Fanconi anemia is a disorder that is inherited, or passed down from parents to children, through genes. There are multiple faulty genes associated with Fanconi anemia.

Inheritance pattern if both parents are a carrier

When both parents pass a faulty gene to their child, the child will develop Fanconi anemia because they have two faulty genes. The parents do not have to have Fanconi anemia; they can simply be carriers, meaning they have only one faulty gene instead of two.

As an example, if both of your parents have a faulty FA gene, your outcomes include:

• Having FA: A 25 percent (1 in 4) chance
• Not having FA: A 25 percent (1 in 4) chance
• Being a carrier: A 50 percent (2 in 4) chance of being an FA carrier and passing the gene to any children you have

Inheritance pattern if one parent is a carrier

If only one of your parents has a faulty FA gene, you won't have the disorder. However, you have a 50 percent chance of being an FA carrier and passing the gene to any children you have. See this pictorial representation of the inheritance of Fanconi anemia here. Since this is an inherited disorder, people are affected right at birth and live with the disease for the entirety of their lives.

Who is most likely to be affected

Fanconi anemia occurs in all racial and ethnic groups and affects men and women at the same rates. However, two ethnic groups are more likely than others to have Fanconi anemia or be carriers of a faulty gene.

• Ashkenazi Jews: Descended from the Jewish population of Eastern Europe.
• Afrikaners: White natives of South Africa who speak a language called Afrikaans and descended from early Dutch, French, and German settlers.

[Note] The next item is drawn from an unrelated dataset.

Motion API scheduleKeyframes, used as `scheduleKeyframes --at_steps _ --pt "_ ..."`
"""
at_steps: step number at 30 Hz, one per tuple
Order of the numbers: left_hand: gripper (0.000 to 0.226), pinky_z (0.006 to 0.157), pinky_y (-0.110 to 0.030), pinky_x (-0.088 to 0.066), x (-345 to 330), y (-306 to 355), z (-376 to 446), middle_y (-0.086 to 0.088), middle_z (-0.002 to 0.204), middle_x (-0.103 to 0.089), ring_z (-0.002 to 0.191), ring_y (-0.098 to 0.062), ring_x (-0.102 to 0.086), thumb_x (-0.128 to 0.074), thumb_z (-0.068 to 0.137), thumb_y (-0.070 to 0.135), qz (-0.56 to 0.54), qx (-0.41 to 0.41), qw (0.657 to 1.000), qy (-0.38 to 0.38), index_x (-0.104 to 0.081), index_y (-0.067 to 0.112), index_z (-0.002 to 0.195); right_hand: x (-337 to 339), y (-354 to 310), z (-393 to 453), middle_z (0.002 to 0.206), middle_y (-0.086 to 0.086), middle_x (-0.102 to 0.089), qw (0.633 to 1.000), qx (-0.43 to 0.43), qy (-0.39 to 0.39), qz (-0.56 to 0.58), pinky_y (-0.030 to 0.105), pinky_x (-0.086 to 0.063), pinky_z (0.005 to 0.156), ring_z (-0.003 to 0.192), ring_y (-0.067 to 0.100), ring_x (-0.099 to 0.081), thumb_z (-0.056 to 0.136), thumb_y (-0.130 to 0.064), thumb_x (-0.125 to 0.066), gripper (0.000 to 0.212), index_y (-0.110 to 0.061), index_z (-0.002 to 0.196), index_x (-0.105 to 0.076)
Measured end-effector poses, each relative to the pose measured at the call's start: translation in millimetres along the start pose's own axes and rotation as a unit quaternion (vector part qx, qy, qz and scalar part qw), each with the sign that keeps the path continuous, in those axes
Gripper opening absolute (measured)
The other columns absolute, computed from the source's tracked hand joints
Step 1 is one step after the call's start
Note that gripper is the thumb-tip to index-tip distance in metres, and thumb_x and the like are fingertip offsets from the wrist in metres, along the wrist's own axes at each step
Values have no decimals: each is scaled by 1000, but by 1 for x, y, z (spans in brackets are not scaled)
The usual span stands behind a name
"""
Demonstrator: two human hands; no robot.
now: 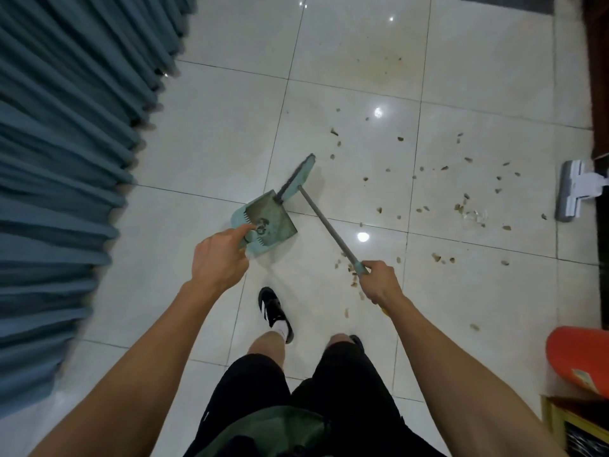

As discussed above, since Fanconi anemia is an inherited disease, children born into families with a history of Fanconi anemia are most at risk for developing the disorder or being carriers.

Treatment options and prevention for fanconi anemia

Since Fanconi anemia is a chronic, long-term disease, many of the treatments are long-term and require medical management. There are a few main types of treatment for Fanconi anemia. These strategies can either cure the anemia or treat the symptoms without curing the underlying cause.

Bone marrow stem cell transplant

This is the standard, first-line treatment for Fanconi anemia and is meant to be curative.

• How it works: Bone marrow stem transplant results in removing the failing bone marrow and replacing it with healthy bone marrow from a donor.
• Efficacy: In order for the treatment to be most successful, it is best for the donor to be someone who has stem cells in the bone marrow that match yours as closely as possible.
• Side effects: Once the new stem cells are in the body, they begin making all three types of blood cells that were previously lacking. However, adverse effects may occur if the body rejects these cells.

When to seek further consultation for fanconi anemia

If you experience symptoms of FA, you should see your physician. If you have a family history of FA and are concerned about being a carrier or your family members carrying the disease, you may also request a consult or testing.